• TO DO: Across the records, count every line that includes "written" and give the number by itself.

Dataset excerpts

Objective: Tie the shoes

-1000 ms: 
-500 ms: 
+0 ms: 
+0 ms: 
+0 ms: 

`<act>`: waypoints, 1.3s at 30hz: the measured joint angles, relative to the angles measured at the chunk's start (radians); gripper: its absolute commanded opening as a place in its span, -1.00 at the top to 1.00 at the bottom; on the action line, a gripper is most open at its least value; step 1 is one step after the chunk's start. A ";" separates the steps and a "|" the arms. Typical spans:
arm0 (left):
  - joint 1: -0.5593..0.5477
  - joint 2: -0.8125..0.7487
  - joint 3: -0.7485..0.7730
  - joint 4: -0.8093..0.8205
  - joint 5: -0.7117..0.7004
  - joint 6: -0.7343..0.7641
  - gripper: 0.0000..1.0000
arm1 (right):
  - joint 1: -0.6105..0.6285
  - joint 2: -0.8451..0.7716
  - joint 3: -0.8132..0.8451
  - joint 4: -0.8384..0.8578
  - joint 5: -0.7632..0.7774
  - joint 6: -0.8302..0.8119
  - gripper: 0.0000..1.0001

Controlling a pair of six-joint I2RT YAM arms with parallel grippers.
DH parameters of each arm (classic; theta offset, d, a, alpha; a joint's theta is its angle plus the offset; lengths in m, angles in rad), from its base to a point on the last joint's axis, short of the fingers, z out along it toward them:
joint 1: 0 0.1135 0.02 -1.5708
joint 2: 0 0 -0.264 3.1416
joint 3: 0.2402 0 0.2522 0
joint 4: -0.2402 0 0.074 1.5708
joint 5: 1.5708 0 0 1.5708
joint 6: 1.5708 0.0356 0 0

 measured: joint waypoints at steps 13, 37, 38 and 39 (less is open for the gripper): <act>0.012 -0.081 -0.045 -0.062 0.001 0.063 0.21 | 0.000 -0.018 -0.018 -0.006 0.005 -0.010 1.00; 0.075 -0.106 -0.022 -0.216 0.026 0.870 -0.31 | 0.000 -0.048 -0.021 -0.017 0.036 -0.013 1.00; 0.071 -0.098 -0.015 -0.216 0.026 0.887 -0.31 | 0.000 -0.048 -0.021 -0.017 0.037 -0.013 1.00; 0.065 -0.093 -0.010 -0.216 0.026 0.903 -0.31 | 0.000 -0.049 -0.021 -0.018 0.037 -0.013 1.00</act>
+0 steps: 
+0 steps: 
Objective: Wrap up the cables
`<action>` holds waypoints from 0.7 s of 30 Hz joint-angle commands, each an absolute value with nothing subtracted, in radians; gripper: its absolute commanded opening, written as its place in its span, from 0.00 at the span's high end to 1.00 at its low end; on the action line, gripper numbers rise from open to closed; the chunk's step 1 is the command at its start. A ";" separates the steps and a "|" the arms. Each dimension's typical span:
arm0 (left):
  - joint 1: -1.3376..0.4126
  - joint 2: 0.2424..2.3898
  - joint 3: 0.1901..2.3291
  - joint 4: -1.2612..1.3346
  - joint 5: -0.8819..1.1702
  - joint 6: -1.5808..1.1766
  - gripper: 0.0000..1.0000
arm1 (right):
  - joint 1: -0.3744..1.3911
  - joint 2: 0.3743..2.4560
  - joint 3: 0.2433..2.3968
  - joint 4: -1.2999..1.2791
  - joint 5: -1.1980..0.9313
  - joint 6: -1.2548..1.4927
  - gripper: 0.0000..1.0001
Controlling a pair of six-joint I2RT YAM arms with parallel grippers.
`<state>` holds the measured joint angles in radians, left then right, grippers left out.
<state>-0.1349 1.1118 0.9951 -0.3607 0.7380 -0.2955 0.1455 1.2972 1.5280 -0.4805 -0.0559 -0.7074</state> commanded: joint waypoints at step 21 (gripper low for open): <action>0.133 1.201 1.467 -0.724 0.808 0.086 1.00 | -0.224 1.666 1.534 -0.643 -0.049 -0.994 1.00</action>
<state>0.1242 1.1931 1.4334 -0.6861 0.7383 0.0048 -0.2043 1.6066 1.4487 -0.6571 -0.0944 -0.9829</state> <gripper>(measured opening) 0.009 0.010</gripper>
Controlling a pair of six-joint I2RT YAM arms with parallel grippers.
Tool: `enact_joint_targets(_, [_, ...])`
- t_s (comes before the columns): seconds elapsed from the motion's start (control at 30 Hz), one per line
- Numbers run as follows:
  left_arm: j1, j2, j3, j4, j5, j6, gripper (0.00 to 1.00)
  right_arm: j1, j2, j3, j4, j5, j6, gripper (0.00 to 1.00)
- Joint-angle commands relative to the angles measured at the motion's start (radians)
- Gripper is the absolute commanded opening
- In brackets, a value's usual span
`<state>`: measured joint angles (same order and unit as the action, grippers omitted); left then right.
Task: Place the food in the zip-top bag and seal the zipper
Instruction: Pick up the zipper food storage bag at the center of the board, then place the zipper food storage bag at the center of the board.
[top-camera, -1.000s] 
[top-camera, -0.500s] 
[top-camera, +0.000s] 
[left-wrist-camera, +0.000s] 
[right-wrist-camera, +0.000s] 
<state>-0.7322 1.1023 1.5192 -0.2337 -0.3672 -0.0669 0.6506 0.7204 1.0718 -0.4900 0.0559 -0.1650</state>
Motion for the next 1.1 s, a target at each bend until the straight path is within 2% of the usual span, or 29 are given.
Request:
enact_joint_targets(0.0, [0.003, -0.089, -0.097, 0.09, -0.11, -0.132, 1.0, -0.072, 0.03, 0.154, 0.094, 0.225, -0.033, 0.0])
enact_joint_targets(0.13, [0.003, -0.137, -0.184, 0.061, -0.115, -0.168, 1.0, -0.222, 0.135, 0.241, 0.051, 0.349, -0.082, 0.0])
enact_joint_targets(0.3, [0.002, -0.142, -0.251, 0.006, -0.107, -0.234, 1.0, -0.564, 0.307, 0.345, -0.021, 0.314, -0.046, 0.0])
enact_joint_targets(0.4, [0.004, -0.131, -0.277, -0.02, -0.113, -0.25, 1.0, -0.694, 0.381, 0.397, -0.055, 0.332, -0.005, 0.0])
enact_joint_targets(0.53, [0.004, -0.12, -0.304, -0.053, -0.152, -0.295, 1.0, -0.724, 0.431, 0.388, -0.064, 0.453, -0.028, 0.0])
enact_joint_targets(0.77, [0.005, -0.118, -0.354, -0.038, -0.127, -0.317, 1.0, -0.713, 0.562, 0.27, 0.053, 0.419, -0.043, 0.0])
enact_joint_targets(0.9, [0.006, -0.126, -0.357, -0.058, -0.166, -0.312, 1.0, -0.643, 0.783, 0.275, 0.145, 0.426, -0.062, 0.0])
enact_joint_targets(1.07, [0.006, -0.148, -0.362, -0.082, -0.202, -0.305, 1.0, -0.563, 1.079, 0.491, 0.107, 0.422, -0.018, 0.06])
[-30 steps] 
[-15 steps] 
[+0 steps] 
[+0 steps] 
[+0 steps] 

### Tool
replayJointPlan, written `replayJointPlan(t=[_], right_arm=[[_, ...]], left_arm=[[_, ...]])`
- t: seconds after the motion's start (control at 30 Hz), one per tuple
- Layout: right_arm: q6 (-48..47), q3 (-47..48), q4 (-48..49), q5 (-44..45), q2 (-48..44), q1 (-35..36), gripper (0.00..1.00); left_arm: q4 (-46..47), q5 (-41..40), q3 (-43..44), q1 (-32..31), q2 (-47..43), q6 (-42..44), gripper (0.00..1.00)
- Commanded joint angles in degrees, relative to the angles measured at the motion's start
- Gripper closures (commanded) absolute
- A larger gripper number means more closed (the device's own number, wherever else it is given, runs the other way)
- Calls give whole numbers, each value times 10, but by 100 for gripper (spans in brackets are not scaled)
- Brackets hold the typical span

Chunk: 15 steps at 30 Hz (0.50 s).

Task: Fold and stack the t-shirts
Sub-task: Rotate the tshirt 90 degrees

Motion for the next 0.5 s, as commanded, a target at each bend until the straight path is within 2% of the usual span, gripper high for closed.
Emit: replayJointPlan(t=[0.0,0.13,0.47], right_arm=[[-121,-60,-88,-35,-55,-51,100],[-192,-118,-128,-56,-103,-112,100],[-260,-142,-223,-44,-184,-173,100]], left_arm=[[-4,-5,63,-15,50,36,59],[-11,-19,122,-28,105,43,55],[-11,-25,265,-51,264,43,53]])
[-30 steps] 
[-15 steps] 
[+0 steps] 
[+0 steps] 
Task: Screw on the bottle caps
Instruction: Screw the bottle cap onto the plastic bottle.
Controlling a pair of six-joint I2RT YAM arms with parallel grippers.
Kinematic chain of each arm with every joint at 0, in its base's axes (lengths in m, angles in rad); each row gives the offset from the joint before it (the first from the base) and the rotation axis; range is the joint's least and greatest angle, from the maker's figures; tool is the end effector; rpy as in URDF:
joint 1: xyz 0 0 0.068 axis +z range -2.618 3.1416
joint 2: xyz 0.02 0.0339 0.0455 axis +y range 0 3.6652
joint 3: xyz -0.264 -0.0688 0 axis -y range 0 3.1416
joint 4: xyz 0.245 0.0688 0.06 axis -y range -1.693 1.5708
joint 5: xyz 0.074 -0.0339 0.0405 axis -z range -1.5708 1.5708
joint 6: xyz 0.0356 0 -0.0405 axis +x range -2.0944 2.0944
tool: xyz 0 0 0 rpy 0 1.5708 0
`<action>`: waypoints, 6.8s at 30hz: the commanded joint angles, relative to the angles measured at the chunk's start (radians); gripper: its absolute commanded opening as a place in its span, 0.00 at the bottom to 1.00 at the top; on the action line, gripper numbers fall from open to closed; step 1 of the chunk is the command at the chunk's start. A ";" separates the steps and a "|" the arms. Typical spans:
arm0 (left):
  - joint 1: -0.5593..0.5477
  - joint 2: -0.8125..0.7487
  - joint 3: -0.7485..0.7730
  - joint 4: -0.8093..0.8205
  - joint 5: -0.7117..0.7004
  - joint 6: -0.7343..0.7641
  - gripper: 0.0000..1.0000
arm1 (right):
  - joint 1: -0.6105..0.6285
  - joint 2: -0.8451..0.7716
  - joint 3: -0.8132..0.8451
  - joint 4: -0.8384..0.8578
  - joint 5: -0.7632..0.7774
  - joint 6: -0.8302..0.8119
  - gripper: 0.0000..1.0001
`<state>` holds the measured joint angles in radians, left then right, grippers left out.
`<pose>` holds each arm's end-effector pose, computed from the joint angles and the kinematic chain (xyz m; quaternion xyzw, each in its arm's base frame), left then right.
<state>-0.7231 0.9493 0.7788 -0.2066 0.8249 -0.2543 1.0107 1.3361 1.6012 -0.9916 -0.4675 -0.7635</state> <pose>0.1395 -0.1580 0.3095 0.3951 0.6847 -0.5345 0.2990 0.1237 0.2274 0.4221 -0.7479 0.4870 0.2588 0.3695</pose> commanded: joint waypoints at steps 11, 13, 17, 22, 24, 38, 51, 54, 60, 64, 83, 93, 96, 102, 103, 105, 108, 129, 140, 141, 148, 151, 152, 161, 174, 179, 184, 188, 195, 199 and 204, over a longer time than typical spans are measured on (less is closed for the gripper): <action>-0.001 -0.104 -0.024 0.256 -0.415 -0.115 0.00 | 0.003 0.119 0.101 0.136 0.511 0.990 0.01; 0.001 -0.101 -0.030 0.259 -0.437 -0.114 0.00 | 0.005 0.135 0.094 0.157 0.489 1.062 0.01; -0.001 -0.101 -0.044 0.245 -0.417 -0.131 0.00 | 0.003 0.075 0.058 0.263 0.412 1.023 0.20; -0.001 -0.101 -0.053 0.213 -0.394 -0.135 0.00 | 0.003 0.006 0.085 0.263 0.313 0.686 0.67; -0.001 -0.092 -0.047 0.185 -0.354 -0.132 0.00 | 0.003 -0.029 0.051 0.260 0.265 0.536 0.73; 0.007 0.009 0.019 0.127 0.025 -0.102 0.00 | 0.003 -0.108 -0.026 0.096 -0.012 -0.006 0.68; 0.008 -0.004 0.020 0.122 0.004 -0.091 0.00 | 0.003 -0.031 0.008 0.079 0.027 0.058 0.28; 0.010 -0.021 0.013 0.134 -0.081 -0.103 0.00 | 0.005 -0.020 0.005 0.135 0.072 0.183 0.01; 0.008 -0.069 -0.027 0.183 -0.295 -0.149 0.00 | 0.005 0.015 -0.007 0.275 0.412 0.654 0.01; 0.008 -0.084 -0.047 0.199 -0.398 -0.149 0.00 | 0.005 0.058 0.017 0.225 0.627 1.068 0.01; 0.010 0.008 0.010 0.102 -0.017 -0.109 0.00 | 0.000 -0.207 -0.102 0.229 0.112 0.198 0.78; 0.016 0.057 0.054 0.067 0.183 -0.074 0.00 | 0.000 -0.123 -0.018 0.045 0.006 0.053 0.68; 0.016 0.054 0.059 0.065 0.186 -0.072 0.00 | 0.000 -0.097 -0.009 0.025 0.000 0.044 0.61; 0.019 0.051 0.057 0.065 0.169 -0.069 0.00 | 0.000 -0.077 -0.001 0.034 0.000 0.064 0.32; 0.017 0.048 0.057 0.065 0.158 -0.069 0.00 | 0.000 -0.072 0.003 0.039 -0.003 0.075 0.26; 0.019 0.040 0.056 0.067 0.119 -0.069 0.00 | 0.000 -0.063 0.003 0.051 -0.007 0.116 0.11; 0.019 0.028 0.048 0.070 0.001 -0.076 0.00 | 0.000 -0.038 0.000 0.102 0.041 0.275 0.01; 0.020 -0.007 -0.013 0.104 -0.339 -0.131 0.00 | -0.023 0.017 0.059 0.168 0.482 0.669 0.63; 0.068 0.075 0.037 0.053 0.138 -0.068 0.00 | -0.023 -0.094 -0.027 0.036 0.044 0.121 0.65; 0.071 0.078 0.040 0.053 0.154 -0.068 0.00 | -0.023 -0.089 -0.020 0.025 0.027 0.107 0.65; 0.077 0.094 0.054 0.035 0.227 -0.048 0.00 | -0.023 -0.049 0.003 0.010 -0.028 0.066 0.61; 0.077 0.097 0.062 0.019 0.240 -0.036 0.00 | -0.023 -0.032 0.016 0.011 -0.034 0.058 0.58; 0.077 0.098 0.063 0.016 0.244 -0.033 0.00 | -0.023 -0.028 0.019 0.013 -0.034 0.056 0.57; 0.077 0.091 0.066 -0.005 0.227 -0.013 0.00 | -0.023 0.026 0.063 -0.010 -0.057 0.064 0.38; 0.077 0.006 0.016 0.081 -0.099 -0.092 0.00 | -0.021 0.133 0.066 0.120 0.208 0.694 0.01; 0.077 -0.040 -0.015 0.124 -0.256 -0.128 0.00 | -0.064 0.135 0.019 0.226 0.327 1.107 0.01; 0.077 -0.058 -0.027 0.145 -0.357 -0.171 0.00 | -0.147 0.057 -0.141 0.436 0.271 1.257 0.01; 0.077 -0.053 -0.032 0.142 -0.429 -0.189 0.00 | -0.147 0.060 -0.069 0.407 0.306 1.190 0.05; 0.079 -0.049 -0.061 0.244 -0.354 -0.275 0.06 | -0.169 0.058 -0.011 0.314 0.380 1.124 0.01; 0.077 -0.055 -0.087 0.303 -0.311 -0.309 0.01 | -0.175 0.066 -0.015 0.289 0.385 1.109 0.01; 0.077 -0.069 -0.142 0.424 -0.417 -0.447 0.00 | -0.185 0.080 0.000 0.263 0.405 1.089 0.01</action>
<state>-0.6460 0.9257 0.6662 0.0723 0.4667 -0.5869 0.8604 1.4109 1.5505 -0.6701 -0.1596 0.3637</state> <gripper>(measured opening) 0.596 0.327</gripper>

• EXERCISE RESPONSE: 2